There is no way to hook any kind of backup device to the PVR unit in order to back up this content. And since PVRs use hard drives, they are ALL going to fail, eventually.
Of course, Giovanetti is still not quite there yet. After all, he’s still clearly superior to the rest of us pirates and hoors. He’s not talking about “24,” fer cryin’ out loud – he’s talkin’ educational programming. For his son. Of course, people who are incovenienced by not being able to watch their “24” episodes are not likely to be storing two whole seasons on their PVR.
What I find sadly funny about this story is the fact that Giovanetti has recognized the problem he’s having, but he has yet to recognize that it’s exactly what he’s been arguing against all this time. People want the ability to make back-ups of material they’ve paid for and the ability to use the media that has entered their homes in a way that is in line with their fair use rights.

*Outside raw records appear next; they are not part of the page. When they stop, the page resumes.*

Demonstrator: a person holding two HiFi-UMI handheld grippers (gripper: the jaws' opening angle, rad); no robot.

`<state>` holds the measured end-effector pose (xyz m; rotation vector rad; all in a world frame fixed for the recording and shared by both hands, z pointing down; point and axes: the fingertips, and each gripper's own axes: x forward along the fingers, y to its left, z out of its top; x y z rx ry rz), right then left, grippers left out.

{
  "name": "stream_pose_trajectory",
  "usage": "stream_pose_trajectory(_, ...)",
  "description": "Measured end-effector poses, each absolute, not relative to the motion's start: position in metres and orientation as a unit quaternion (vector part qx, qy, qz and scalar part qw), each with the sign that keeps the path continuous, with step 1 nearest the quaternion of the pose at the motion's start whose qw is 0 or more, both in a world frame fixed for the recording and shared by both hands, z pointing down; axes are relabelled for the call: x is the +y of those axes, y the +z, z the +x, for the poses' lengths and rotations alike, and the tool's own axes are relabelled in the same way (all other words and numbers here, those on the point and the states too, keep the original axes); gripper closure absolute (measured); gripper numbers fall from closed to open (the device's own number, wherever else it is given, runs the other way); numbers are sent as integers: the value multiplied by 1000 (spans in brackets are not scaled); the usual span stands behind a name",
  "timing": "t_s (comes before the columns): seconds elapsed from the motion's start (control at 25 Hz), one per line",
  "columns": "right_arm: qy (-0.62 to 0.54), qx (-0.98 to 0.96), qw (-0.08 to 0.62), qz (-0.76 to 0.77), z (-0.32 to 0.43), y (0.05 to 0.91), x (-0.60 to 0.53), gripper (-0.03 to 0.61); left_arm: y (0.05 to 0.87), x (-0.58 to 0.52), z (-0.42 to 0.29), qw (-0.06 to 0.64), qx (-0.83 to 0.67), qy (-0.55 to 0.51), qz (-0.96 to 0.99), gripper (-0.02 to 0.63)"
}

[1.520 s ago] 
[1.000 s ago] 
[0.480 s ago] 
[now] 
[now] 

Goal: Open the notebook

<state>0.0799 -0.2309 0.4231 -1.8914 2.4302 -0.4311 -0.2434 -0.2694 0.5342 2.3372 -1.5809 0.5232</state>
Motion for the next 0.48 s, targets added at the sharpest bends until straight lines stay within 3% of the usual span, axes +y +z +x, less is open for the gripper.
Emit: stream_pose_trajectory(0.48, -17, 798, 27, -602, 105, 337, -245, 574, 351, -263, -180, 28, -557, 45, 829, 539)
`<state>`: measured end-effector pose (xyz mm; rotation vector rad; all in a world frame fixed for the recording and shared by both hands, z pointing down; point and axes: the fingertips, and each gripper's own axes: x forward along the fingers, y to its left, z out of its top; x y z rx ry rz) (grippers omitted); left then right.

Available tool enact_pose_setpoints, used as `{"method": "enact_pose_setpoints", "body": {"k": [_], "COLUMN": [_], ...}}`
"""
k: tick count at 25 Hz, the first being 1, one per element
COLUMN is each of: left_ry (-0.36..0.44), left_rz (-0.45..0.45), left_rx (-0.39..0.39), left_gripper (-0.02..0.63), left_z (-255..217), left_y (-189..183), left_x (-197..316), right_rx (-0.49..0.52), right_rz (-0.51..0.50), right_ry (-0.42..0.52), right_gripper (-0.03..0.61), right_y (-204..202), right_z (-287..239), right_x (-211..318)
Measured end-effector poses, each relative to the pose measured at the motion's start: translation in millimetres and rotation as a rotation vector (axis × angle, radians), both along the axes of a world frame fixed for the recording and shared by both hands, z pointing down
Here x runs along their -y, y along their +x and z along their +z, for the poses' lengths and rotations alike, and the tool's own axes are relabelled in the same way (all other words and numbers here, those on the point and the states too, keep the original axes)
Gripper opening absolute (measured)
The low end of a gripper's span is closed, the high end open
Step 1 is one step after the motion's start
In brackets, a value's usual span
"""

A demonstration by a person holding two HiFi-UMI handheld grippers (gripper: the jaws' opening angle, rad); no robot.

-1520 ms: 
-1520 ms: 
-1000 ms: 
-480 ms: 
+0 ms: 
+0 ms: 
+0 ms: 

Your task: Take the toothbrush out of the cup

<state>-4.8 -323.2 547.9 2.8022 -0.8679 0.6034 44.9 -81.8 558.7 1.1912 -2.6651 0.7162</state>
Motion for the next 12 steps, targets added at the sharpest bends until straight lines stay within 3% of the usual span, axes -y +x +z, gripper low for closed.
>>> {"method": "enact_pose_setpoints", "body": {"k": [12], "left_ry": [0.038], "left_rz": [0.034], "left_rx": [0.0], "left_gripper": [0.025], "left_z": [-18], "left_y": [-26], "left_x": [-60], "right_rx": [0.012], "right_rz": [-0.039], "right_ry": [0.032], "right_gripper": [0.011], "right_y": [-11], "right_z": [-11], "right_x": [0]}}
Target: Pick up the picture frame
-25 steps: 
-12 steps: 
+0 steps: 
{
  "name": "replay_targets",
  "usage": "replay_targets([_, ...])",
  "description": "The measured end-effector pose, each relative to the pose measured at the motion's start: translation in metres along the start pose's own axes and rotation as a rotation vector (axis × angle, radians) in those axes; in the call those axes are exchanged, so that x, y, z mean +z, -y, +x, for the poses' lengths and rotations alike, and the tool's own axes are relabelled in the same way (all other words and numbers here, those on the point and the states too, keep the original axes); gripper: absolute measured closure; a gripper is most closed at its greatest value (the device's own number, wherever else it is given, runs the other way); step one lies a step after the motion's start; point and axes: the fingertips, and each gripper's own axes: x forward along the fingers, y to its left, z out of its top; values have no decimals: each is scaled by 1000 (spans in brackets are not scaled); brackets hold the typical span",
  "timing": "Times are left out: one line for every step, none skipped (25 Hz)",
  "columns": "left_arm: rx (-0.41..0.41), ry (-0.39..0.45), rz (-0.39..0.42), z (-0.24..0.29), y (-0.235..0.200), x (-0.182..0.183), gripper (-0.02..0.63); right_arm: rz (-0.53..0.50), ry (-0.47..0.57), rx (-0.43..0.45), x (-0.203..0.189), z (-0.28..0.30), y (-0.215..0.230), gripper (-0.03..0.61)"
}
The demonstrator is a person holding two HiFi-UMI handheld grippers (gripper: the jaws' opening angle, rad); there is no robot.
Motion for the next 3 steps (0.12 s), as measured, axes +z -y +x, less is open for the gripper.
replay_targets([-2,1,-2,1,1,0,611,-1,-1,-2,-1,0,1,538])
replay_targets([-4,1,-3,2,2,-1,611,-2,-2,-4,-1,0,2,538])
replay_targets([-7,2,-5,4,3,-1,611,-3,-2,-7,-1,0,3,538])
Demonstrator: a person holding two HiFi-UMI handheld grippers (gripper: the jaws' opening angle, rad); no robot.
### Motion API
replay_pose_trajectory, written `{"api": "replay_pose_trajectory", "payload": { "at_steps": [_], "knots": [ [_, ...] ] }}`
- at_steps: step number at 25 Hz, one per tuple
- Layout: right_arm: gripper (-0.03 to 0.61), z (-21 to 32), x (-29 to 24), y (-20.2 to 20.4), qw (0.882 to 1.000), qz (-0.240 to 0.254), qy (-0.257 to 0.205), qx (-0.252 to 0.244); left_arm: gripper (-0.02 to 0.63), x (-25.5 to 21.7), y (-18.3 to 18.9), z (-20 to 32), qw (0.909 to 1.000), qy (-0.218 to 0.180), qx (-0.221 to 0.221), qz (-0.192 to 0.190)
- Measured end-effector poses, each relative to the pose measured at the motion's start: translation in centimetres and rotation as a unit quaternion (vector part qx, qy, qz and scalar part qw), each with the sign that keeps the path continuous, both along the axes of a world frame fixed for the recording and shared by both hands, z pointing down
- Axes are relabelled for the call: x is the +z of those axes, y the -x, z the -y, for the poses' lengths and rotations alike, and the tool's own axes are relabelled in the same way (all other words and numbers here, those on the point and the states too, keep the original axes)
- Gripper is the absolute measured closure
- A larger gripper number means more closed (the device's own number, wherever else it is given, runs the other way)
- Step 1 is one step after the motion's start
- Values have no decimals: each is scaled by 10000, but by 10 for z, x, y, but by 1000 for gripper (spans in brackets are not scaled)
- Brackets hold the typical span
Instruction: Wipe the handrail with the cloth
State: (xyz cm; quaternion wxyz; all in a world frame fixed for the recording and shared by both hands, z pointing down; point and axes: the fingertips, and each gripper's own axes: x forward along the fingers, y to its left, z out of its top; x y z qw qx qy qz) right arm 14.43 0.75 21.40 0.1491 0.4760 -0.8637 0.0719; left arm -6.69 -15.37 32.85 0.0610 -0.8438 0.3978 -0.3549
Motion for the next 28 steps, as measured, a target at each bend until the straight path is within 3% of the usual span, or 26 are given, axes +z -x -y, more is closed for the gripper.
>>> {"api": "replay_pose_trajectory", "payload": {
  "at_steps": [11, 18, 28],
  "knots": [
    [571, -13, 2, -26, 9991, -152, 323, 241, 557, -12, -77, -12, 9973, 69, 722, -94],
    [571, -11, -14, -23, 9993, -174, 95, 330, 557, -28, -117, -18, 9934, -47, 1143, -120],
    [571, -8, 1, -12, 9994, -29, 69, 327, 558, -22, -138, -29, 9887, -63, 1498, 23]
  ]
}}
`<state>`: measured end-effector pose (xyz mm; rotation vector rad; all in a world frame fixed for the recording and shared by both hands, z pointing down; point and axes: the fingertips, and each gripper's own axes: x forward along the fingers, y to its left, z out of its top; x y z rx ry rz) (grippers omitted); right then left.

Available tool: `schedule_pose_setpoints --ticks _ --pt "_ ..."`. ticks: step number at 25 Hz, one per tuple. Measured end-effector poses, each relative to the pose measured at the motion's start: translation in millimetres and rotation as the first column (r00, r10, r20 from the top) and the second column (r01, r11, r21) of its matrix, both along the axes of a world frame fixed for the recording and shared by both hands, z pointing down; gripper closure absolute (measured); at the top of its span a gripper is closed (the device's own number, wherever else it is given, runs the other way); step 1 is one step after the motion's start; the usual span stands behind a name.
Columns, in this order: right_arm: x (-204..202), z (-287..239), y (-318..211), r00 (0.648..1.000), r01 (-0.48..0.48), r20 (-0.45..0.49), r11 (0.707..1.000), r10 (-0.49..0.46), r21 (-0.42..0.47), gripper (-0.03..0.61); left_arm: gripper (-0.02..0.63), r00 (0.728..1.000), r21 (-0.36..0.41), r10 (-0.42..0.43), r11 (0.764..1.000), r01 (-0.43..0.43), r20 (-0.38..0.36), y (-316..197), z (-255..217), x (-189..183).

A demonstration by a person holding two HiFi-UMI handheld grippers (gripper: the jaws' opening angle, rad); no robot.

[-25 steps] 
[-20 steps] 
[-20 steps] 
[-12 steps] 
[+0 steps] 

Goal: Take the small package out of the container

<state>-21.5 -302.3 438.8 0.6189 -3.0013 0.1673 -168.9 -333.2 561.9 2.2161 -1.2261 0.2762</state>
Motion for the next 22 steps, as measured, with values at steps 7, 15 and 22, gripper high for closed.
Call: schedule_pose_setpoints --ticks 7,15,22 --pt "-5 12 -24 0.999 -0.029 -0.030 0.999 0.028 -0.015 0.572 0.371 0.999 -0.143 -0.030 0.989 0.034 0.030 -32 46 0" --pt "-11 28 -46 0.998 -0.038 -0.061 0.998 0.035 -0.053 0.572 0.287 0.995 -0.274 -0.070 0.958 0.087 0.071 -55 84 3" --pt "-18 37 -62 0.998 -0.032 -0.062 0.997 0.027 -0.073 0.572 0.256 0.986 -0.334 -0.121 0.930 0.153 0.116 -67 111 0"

Meanwhile, the devious thought-criminal pirate hoor Geek With Family offers a full confession of how he wantonly broke DRM in a quest to – gasp! – actually watch the video he had just rented.
Disney’s Atlantis the Lost Empire was one of a few discs at the time that were mastered with bad audio flags (including Pearl Harbor and Jurassic Park 3), that in combination with my Onkyo AV receiver output a few seconds of audio mixed with a few seconds of silence every few seconds.
Disney DVD’s solution was to try a different receiver. Onkyo’s solution was to avoid Dolby Digital and run the DTS track, only available on the $40, non-rentable Atlantis Special Edition 2-disc set. Both of these solutions were unacceptable. I turned to the internet for answers. I found you could re-encode the Dolby Digital track with proper flags with Apple’s DVD Studio Pro. So all I had to do was grab the separate video and audio tracks from the disc, repair the audio and then burn the fixed movie to a DVD-R.
Won’t somebody think of the children?
Oh – and, Giovanetti, perhaps you’d be interested in building your own PVR. Of course, it wouldn’t have that DRM goodness – but it would allow you to back the durn things up.